Please set down the data again exactly, minus the pictures.

- Given data
◇ ◇ ◇ ◇ ◇

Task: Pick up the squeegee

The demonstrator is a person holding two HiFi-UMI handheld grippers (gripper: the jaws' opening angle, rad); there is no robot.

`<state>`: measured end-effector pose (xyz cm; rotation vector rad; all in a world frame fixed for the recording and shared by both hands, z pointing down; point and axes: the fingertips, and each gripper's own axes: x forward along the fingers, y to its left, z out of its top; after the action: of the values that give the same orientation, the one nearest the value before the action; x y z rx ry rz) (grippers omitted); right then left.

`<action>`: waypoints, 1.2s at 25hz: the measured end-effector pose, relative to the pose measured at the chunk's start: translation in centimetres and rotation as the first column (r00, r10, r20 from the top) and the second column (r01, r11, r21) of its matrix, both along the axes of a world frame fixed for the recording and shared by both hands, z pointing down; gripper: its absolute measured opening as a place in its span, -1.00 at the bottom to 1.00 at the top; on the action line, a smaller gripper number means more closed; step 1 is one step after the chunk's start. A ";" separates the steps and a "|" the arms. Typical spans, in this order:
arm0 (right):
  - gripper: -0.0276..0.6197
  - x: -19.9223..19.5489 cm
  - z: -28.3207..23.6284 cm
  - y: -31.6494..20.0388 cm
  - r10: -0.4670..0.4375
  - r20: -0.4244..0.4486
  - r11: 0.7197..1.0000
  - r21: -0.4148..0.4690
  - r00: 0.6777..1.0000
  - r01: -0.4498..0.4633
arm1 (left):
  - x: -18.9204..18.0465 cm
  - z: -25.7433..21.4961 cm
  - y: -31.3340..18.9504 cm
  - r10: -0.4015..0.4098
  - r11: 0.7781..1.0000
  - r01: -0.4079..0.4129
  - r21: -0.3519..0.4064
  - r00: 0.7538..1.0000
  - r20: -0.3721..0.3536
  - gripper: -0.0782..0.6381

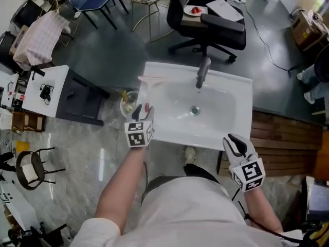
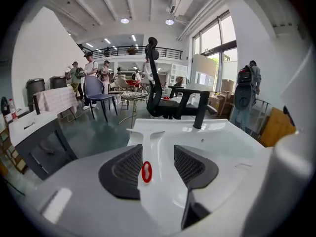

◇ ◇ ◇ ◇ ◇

- Solution
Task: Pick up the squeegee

The demonstrator is a person holding two HiFi-UMI handheld grippers (gripper: the jaws' opening angle, rad); there is no robot.

`<state>`: measured end-effector pose (xyz cm; rotation vector rad; all in a world frame fixed for the recording and shared by both hands, z pointing down; point and axes: the fingertips, and each gripper's own axes: x forward along the fingers, y to its left, z out of its top; after the action: of the values that give the same orientation, the one nearest the value before the action; x y z rx ry rz) (grippers omitted); right then left.

`<action>`: waypoints, 1.2s at 25hz: the measured end-effector pose, relative to the pose measured at the chunk's start: translation in centimetres and rotation as the first column (r00, r10, r20 from the top) and the second column (r01, r11, r21) of its matrix, both along the axes of a world frame fixed for the recording and shared by both hands, z pointing down; gripper: its absolute measured opening as a place in its span, -1.00 at the bottom to 1.00 at the top; on the action line, a smaller gripper number means more closed; step 1 is one step after the chunk's start. A ";" separates the steps and a "|" the arms. Typical spans, in this order:
arm0 (right):
  - gripper: -0.0276..0.6197
  - x: -19.9223..19.5489 cm
  - z: -28.3207..23.6284 cm
  - y: -31.6494..20.0388 cm
  - r10: -0.4670..0.4375
  - r20: -0.4244..0.4486
  - r11: 0.7197..1.0000
  - r21: -0.4148..0.4690
  - r00: 0.6777..1.0000
  - r01: -0.4498..0.4633
arm1 (left):
  - x: -18.9204..18.0465 cm
  - z: -25.7433..21.4961 cm
  - y: -31.3340..18.9504 cm
  - r10: -0.4015..0.4098
  - r11: 0.7781..1.0000
  - r01: -0.4079..0.4129
  - r21: -0.3519..0.4064
  - r00: 0.7538..1.0000
  - r20: -0.3721..0.3536
  - gripper: -0.0782..0.6381

The exercise requires no additional answer.